In their editorial, Cazzola and colleagues point out that one group of patients with a Global Initiative for Chronic Obstructive Lung Disease (GOLD) 2 classification, “dual bronchodilation frequently reduces moderate COPD exacerbations even in the absence of inhaled corticosteroids, particularly in patients with eosinophil counts of less than 150 cells per μL”, raising the question of why these patients should be treated with tezepelumab. They also speculated on the effect that SARS-CoV-2 infection may have affected the study’s results, with the study being conducted during the height of the COVID-19 pandemic.²

Participants were 44% female (n = 145), 88% White (n = 293), had a mean age of 67.2 years (standard deviation [SD], 7.0]), and were randomized to receive tezepelumab 420 mg (n = 165) or placebo (n = 168) subcutaneously every 4 weeks for up to 52 weeks.

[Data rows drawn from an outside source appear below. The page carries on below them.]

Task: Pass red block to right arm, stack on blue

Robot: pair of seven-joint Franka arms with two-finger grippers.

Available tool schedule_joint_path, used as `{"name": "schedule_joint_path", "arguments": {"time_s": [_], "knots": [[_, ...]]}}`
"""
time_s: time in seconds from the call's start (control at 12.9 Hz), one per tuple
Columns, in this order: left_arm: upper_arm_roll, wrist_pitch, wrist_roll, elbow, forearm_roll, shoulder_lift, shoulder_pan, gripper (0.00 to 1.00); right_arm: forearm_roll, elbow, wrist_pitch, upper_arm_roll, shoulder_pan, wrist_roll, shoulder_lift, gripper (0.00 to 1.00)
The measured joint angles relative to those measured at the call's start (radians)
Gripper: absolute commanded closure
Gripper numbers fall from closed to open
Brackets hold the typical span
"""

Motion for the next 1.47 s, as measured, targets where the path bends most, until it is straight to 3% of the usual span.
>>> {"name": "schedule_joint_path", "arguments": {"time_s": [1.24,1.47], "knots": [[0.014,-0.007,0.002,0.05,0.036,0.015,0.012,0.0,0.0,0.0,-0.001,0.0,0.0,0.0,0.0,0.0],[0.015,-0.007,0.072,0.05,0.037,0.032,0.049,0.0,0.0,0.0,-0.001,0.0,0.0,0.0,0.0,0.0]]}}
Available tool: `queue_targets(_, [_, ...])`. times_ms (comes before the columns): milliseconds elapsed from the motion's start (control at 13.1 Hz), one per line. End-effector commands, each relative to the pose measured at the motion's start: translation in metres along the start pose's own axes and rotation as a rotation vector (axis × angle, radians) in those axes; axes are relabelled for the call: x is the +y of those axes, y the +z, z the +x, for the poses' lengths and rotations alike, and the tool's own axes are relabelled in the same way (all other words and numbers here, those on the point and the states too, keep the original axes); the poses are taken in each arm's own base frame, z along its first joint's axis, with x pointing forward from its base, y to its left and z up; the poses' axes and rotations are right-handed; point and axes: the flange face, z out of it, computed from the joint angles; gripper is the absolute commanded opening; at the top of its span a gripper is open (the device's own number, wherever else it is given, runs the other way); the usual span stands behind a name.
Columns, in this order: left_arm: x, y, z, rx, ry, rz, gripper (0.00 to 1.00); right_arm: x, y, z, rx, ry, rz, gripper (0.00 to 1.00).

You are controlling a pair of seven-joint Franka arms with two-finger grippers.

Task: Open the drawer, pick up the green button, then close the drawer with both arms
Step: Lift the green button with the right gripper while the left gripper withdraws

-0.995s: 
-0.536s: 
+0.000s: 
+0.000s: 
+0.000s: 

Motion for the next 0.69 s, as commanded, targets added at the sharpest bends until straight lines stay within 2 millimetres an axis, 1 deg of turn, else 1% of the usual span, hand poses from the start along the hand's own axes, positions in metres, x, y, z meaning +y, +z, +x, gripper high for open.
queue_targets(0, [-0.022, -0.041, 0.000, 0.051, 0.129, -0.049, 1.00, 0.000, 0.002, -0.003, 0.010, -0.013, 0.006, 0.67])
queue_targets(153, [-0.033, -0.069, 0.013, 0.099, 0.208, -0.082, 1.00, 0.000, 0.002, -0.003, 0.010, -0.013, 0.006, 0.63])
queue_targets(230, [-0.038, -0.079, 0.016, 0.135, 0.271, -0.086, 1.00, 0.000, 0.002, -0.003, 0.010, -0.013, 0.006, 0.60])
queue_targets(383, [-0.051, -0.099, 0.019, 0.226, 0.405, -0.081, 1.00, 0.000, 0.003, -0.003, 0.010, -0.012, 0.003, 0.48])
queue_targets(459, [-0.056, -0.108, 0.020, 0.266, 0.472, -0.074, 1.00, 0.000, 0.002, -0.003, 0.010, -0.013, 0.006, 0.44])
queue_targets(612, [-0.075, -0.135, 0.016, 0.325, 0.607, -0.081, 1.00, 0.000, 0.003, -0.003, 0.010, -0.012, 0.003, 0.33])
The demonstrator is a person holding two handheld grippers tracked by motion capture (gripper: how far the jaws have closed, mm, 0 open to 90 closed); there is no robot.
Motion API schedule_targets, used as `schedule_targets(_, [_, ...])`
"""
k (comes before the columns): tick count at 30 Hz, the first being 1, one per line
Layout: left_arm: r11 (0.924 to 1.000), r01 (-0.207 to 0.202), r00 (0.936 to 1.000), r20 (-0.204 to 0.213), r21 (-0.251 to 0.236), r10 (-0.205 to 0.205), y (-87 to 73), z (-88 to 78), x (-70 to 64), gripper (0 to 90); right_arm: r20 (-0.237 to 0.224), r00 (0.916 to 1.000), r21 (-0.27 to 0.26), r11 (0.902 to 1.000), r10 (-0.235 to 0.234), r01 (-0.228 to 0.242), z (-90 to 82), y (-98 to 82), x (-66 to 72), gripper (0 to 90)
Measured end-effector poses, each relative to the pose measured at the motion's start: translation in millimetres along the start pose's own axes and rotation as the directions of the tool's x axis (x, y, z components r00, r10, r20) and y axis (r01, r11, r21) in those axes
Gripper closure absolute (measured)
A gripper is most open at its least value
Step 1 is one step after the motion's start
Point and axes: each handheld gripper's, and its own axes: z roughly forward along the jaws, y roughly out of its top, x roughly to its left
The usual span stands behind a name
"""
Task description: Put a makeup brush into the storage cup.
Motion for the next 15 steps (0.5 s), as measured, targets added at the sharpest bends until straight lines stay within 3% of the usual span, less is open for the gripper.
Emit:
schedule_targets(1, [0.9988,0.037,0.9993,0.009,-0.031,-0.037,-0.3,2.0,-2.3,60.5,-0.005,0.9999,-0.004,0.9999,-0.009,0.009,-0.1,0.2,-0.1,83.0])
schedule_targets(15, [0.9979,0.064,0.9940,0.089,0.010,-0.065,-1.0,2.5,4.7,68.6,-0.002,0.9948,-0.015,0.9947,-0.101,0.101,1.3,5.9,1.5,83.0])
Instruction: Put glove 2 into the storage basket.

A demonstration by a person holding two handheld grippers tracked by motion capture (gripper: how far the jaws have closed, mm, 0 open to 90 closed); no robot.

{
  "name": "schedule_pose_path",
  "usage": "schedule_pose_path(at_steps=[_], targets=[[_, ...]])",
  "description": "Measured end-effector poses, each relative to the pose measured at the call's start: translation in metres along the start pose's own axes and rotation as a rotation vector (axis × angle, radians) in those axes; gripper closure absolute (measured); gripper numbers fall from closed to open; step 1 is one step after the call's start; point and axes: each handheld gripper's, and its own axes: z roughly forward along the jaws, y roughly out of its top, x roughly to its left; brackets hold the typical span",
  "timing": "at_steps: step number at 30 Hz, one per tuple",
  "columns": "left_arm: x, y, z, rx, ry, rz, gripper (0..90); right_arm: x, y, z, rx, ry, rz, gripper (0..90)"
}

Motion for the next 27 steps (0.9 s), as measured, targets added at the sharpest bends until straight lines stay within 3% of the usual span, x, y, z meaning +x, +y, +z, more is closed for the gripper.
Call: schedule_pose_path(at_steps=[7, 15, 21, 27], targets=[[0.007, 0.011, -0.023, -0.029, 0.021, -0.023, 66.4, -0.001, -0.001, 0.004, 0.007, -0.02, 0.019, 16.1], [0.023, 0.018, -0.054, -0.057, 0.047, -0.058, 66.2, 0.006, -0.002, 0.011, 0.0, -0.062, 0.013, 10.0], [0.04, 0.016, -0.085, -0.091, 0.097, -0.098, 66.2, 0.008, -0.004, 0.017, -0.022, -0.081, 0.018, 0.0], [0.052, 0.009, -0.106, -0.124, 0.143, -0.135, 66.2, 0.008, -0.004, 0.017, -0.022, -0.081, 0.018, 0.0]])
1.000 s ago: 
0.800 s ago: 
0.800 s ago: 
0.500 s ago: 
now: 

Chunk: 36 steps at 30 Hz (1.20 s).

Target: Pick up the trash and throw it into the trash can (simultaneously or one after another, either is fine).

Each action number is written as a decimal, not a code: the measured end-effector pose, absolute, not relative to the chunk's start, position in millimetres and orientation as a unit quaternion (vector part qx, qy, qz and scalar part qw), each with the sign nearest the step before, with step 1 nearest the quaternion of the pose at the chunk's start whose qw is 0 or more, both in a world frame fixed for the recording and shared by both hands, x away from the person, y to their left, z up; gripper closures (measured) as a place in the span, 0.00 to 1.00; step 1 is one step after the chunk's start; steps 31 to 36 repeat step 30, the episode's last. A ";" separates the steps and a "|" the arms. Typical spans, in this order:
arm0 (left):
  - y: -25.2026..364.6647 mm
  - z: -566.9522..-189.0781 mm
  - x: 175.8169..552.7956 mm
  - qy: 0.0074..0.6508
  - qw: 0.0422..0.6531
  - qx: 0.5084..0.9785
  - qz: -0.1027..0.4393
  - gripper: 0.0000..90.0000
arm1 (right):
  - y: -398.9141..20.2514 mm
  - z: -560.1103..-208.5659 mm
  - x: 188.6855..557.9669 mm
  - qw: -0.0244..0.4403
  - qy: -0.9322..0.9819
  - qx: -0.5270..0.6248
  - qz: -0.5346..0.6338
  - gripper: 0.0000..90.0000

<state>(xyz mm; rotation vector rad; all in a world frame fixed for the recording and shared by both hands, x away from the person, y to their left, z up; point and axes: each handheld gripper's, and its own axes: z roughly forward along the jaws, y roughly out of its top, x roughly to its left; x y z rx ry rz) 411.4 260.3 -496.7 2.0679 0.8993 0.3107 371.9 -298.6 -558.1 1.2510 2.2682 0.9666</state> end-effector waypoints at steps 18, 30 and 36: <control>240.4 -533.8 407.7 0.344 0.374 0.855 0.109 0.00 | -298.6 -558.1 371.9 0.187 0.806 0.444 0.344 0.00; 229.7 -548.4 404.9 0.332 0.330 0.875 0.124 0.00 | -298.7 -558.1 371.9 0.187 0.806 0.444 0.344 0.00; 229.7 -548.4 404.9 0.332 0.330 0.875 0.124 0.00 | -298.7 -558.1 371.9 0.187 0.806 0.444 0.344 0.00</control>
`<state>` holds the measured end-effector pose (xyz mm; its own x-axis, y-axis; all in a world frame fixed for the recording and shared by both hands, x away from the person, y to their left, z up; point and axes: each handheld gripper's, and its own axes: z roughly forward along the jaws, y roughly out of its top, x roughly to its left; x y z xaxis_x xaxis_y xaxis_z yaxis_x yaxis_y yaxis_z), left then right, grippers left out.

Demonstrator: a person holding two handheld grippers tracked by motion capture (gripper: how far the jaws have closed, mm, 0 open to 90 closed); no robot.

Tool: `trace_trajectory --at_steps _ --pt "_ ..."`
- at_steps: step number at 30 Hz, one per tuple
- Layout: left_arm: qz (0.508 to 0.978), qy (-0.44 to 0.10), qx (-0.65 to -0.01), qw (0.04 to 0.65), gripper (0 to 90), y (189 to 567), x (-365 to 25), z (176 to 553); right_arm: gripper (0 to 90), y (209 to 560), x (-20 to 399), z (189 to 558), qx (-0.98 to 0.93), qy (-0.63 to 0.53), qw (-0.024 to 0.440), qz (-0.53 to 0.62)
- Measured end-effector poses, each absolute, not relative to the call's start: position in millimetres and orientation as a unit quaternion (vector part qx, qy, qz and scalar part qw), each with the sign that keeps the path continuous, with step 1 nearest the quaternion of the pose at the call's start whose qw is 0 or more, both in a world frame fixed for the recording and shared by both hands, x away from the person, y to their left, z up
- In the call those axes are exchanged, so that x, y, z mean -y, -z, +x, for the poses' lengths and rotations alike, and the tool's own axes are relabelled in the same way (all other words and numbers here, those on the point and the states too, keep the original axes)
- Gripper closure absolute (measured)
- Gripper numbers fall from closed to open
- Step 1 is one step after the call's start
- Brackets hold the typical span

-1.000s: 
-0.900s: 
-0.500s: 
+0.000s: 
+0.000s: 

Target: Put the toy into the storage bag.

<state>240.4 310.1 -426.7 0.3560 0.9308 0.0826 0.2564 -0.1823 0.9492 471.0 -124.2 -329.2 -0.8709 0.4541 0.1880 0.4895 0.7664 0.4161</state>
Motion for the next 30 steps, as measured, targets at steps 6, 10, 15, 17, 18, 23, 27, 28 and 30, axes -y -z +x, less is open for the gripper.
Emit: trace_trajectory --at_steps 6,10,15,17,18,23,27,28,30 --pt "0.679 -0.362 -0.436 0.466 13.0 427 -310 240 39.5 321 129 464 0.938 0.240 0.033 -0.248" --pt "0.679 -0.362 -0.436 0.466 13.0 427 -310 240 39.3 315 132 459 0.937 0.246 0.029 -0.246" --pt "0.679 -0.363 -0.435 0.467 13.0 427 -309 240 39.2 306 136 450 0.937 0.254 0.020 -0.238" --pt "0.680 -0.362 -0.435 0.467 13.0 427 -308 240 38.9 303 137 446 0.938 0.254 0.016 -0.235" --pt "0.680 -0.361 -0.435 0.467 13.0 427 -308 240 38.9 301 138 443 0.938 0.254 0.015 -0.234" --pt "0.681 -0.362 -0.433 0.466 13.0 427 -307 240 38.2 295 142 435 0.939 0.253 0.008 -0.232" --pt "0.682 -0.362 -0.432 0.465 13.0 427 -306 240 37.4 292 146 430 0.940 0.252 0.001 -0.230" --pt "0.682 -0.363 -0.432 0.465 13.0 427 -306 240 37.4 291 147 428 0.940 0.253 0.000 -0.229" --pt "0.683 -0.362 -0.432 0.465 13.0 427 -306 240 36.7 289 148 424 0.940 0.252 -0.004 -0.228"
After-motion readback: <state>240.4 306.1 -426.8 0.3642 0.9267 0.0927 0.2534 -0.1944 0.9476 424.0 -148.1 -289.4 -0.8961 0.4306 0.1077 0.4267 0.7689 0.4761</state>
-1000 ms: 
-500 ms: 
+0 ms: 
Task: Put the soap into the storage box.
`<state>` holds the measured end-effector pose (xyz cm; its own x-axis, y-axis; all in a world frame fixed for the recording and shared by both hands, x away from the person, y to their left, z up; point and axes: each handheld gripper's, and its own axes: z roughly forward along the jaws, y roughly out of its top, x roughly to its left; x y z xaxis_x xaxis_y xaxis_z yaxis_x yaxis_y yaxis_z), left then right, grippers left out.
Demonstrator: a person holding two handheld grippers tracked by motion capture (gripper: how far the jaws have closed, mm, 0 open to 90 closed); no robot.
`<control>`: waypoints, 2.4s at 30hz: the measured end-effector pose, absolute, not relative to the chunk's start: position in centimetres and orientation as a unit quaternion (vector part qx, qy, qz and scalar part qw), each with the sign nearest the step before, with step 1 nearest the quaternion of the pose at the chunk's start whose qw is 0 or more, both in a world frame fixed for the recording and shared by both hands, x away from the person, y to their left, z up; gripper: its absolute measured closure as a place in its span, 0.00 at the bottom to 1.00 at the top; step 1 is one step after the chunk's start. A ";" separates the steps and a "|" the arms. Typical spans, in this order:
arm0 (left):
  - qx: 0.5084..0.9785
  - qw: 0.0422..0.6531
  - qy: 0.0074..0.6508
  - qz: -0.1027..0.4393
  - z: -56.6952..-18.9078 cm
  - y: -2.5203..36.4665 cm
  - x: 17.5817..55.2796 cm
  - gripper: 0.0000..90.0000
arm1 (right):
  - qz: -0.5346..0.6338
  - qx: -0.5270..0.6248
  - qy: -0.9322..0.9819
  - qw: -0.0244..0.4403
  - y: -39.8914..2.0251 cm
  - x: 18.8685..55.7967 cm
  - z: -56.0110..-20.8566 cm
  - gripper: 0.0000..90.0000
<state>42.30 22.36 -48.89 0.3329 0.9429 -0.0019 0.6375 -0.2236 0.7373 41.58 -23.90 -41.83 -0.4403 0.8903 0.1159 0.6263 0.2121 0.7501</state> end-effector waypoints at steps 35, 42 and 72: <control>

The primary endpoint was the annualized rate of moderate or severe COPD exacerbations over 52 weeks. Investigators also stratified by baseline blood eosinophil counts (BECs) in a prespecified subgroup analysis.¹

Singh and colleagues found that the annualized rate of moderate or severe COPD exacerbations over 52 weeks was 1.75 in the tezepelumab group compared with 2.11 in the placebo group (rate ratio, 0.83 [90% CI, 0.64–1.06]; one-sided P = .10), which represented a nonsignificant change and thus did not meet the trial’s primary endpoint.¹

In subgroup analyses, the annualized rate of moderate or severe COPD exacerbations over 52 weeks in patients with a baseline BEC of less than 150 cells per μL was 2.04 in the tezepelumab arm compared with 1.71 in the placebo arm (rate ratio, 1.19 [95% CI, 0·75–1·90]), 1.64 compared with 2.47 (rate ratio, 0.66 [95% CI, 0.42-1.04]) in patients with a baseline BEC of 150 cells per μL to less than 300 cells per μL, and 1.20 compared with 2.24 (rate ratio, 0.54 [95% CI, 0.25-1.15]) in patients with a baseline BEC of 300 cells per μL or higher.¹

In terms of safety, adverse events (AEs) occurred in 133 (81%) of 165 patients in the tezepelumab group and 126 (75%) of 168 patients in the placebo group. Serious AEs occurred in 49 (30%) patients in the tezepelumab group and 50 (30%) patients in the placebo group. There were 5 deaths during the study treatment period, 2 in the tezepelumab group and 3 in the placebo group, which were not determined to be causally related to study treatment by investigator assessment.¹

“A post-hoc analysis with attention to SARS-CoV-2 presence, age, and vaccination status might provide insights into why tezepelumab performed variably across the study population. This could help to determine whether certain subgroups might benefit from the drug, rather than dismissing it entirely for COPD treatment,” Cazzola and colleagues wrote.²

REFERENCES

1. Singh D, Brightling CE, Rabe KF, et al. Efficacy and safety of tezepelumab versus placebo in adults with moderate to very severe chronic obstructive pulmonary disease (COURSE): a randomised, placebo-controlled, phase 2a trial. Lancet Respir. Med. 2025:13(1): p47-58.

2. Evaluating tezepelumab for COPD: a missed target or unmet potential? Lancet Respir. Med. 2025:13(1): p5-6.